I should have written about this quote two days ago, on the 45th anniversary of the day it was delivered—but William Safire’s “On Language” column in The New York Times Magazine from last March inexplicably (and, more important, incorrectly) listed the date as two days later than it actually was. You just can’t trust left-wing newspapers—nor the rightwing pundits they have hired in their ideological-affirmative-action-program—anymore!

The column reflected Safire’s fascination with how the rhyming phrase (“gloom and doom”) was echoed in later coinages: “nattering nabobs of negativism” (written by the former Times op-ed columnist when he was a speechwriter for the abominable Spiro Agnew) and “troubadors of troubles and crooners of catastrophe” (Clare Boothe Luce, laying on the archness a bit too thickly for my tastes).

Nowadays, Dwight Eisenhower is little credited with eloquence, even by admirers. As a former speechwriter himself, under his commander in the Philippines, Douglas MacArthur, he had become a bit dry-eyed about the uses of rhetoric, telling an aide that if Americans wanted a wordsmith in the Oval Office, “we ought to elect Ernest Hemingway.”

But in his own way, he contributed a far number of catchphrases that made their way into the language of politics, with the most famous ones being “the domino theory” and “the military-industrial complex.”

What interests me about this particular speech is not its scintillating rhetoric (of which it is nearly shorn) so much as its very ordinariness. Indeed, its one memorable phrase—the one Safire quoted about “prophets of gloom and doom”—stands out all the more starkly for being part of an address designed to be folksy rather than grandiloquent--sort of the way, I recall a connoisseur of Dylan songs wrote some years ago, that "Like A Rolling Stone" would have a seemingly endless stream of banal phrases, only to conclude each verse with an absolutely savage line ("And say, would you like to...make a deal?")

This kind of speech is your bread-and-butter Presidential “Rose Garden” speech—i.e., one that you dash off for a not especially memorable occasion. It was nothing like Ike’s “Atoms for Peace” speech, when, casting about for a different tone—and, as it turned out, a different policy—he required multiple drafts before getting what he wanted, on a matter he considered of crucial importance.

Again, this was an ordinary occasion—a midterm rally—in front of the kind of mid-America audience that had swept the President into office nearly two years before. And Ike was speaking in front of an unusually warm, appreciative crowd (225,000 strong—the largest in the history of that state fair, at least up to that point), engaging in the usual kids of stuff visiting Presidents do: making mild-mannered fun of a local politico, urging the crowd to vote Republican—as well as what every President, no matter what his party, just loves to do: crow about his success.

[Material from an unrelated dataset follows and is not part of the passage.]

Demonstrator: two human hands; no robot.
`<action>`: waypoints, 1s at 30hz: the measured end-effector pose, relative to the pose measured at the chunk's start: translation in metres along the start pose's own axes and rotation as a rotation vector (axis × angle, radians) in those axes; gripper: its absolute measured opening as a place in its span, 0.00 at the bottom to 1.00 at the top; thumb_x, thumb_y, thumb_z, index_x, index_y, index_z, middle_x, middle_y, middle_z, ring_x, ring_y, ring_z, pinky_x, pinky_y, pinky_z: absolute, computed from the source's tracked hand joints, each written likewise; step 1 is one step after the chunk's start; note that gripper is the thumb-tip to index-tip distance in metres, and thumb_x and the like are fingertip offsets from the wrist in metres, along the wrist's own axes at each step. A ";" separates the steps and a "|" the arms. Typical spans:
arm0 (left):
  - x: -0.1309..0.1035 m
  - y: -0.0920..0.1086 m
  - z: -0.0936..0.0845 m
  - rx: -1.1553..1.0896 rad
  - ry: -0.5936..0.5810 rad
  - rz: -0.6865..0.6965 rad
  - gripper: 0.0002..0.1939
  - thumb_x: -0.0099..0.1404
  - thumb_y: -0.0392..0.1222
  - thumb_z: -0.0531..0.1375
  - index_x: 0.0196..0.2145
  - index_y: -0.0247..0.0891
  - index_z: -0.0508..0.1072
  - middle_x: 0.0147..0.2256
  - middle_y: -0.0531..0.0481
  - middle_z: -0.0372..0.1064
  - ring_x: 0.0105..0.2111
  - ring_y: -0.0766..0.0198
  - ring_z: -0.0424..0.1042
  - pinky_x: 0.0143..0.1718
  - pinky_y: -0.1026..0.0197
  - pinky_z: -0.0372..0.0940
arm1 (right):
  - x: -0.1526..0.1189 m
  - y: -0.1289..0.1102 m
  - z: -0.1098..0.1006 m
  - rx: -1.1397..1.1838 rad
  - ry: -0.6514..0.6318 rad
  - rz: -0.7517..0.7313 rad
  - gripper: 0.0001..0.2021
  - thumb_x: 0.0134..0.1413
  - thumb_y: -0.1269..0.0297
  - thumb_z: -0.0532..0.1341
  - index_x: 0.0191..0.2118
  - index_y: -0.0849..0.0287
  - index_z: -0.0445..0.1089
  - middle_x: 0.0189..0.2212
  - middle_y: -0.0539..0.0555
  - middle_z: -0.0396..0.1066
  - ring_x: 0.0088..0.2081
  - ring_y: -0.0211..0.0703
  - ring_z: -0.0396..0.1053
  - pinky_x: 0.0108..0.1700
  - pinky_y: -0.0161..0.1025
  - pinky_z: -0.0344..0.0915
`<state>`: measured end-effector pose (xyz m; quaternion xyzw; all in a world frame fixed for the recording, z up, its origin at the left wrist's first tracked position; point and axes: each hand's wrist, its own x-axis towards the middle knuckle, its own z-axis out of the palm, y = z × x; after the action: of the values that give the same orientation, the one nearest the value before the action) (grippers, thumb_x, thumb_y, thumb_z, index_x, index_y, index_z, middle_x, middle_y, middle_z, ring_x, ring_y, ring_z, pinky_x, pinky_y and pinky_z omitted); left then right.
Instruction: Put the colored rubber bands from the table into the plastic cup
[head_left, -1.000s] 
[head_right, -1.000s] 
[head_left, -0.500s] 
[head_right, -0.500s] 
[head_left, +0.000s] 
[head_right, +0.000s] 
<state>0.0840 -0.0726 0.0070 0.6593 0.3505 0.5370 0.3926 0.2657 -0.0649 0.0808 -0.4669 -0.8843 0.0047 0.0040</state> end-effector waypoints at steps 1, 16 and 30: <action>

Many Americans look back on the Eisenhower administration as a decade of peace and prosperity, and it is true that, except for a mild recession toward the end of his second term, America did not experience the economic failure being predicted by economic soothsayers.

In another sense, though, that success bred a complacency that encouraged Americans not to examine their business shortcomings too much—leaving the auto industry, for instance, vulnerable to Japanese carmakers who built more dependable, fuel-efficient vehicles.

Moreover, a success that Ike claimed on the foreign-policy front—preventing Iran from going Communist—turned out to be a pyrrhic victory at best, since the CIA-sponsored coup did as much as anything else to poison attitudes in that country toward Americans as any other single event over the past half-century.

If the Eisenhower era was not quite the paradise its supporters claim, there is no doubt that the President’s foray into wordsmithing was a success. When I typed “prophets of gloom and doom” into Google, I got 93,600 hits—the vast majority of which, I’d wager, haven’t the least idea where the phrase came from.